Dépersonnalisation et psychosomatisation

“Quand l'enfant dit ‘non’ ou qu’il s’exprime clairement au sujet de ce qu’il veut faire, il est en bonne santé psychologique. Même s’il change, qu’il ne veut plus écouter. Ça veut dire qu’il va bien, il n’est plus en fusion avec le parent, il essaie de se décoller, de s’exprimer, c’est très important”, précise la psychologue. En somme, bien que compréhensible, le concept de possession, d’affiliation et de ressemblance parent-enfant peut entraver le développement de ce dernier.
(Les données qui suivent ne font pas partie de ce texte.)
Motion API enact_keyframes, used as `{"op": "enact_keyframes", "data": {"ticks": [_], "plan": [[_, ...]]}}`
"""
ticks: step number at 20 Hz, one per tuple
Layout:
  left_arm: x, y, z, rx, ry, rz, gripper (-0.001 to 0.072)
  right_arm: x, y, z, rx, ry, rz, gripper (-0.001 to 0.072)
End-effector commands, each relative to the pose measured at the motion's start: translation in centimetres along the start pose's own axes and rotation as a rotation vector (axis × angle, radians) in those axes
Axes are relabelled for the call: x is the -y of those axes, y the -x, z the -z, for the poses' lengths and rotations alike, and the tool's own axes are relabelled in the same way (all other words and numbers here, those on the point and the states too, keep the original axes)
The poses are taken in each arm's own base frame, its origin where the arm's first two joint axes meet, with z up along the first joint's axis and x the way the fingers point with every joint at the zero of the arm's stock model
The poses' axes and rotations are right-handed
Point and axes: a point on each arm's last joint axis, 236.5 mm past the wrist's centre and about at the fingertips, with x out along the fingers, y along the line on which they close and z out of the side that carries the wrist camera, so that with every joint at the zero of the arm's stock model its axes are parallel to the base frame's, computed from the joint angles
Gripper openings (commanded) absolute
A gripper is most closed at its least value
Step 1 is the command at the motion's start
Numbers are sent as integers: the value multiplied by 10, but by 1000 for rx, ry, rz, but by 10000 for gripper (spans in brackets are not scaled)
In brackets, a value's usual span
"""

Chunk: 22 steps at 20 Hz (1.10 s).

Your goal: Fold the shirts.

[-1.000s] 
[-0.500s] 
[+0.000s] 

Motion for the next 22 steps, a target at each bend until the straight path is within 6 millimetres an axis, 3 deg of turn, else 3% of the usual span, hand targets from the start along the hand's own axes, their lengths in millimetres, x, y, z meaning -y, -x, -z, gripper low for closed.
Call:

La psychologue parle alors de dépersonnalisation, car en étant tel que les autres le souhaitent (parents, grand-parents, entraîneurs, professeurs...), “l'enfant n’arrive pas à développer sa personnalité. Il va dire oui à tout, être dans une espèce de servitude et avoir des troubles relationnels importants, parce qu’il n’arrivera pas à s’amuser avec d’autres enfants, il aura perdu sa légèreté, son insouciance.”

Le risque, c'est la psychosomatisation : “Le mal-être psychologique passe par le corps. Et quand l'enfant dit qu'il a mal quelque part, cela veut parfois dire qu'il attend que l'adulte s'occupe de lui”. Il arrive donc que des enfants en souffrance se plaignent de douleurs dont on n'explique pas la cause. 
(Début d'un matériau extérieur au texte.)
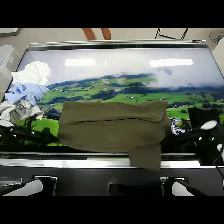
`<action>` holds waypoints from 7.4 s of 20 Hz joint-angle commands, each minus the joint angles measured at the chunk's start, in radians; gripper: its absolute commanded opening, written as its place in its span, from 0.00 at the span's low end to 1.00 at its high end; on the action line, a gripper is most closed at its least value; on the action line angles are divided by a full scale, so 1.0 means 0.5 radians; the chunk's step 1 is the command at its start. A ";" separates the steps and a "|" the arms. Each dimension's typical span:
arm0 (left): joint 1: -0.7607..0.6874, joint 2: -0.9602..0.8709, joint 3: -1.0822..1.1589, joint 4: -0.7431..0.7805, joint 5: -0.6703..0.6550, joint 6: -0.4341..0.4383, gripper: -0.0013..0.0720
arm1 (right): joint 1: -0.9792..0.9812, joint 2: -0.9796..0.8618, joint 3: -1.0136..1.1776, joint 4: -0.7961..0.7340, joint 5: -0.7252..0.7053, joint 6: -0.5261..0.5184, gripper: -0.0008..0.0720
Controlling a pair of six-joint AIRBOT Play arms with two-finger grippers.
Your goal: Fold the clothes and pants, and hang the long-sleeved shirts on hangers.
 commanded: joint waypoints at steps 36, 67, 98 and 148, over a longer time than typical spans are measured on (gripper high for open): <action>-0.277 -0.623 1.801 -0.245 -0.495 -0.559 0.75 | 0.064 -1.312 1.403 0.333 -0.069 -0.121 0.98; -2.425 -1.305 1.505 -1.246 1.305 -0.473 0.05 | 0.797 0.181 1.408 0.123 0.292 0.690 0.06; -0.578 0.282 1.499 0.563 0.113 -0.426 0.05 | 0.674 -0.763 0.845 0.177 -0.218 0.302 0.88; -0.620 0.282 1.499 0.475 0.086 -0.490 0.05 | -1.232 -0.170 1.364 -1.113 0.668 0.648 0.06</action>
Quel adulte deviendra un enfant en surcharge mentale ?

Quel adulte deviendra un enfant ayant souffert d'une charge mentale non traitée ? “J'en rencontre quelques-uns”, explique Aline Nativel Id Hammou. Arrive un moment où l'enfant, une fois devenu adulte, fait le bilan de sa vie et prend conscience qu'elle n'est pas telle qu'il l'aurait souhaité lui. Une fois qu'il a coché toutes les cases où on l'attendait et qu'il a pris les directions demandées, il réalise qu'il ne se connait pas”, qu'il n'est pas à sa juste place. Cela peut concerner la vie professionnelle, maritale ou encore sexuelle. 
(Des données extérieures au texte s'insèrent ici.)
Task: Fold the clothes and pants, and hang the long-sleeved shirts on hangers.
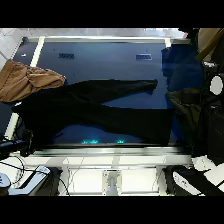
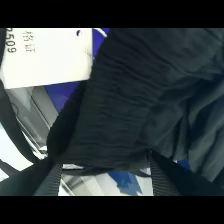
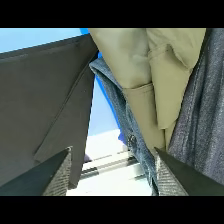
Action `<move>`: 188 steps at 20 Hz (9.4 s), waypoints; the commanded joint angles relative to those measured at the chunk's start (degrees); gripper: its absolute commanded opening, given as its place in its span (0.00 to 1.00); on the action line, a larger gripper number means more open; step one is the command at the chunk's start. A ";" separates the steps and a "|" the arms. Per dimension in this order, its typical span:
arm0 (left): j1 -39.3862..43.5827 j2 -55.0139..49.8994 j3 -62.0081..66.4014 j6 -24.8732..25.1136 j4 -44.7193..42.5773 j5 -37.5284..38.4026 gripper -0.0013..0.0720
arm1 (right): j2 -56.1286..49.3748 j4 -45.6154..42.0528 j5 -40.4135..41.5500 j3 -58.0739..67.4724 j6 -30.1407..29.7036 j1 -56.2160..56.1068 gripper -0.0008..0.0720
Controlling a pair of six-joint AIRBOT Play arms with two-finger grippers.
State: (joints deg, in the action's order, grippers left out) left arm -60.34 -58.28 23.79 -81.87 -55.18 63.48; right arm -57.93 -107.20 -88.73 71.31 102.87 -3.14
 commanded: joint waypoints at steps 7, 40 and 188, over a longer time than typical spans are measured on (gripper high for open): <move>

Grandir en refoulant sa vraie nature et ses propres envies peut pousser certaines personnes vers des relations toxiques, non épanouissantes ou les confiner dans un rôle de soumission ou de dépendance affective. Une prise de conscience tardive peut faire l'effet d'un coup de massue. Dans certains cas, les personnes concernées "font un burn out", étouffent. Comme si leur vraie nature tentait de remonter à la surface par la force des choses. Certaines décident de tout plaquer et “optent pour une reconversion professionnelle”.

Toutefois, peut-on véritablement guérir à l'âge adulte d'une charge mentale infantile ? “On peut cicatriser quelques blessures (la nuance est importante, NDLR) si l'on opère un changement de vie radicale”, en osant réajuster les paramètres de sa vie selon ses envies de départ. Plus précisément, en s'autorisant enfin à faire selon soi et à en tirer satisfaction. “Il faut tout déconstruire, parfois sans que l’entourage comprenne ce qui se passe, tant la personne aura refoulé sa vraie personnalité”. Opérer un tel changement peut donc amener son lot d'incompréhensions et de tensions au sein des couples ou des familles. Dans certains cas, ce souffle froid suffira encore à museler la vraie nature d'une personne ayant souffert de charge mentale dans son enfance. Dans d'autres, cette dernière aura besoin d'opérer des changements radicaux (séparation, déménagement, démission...).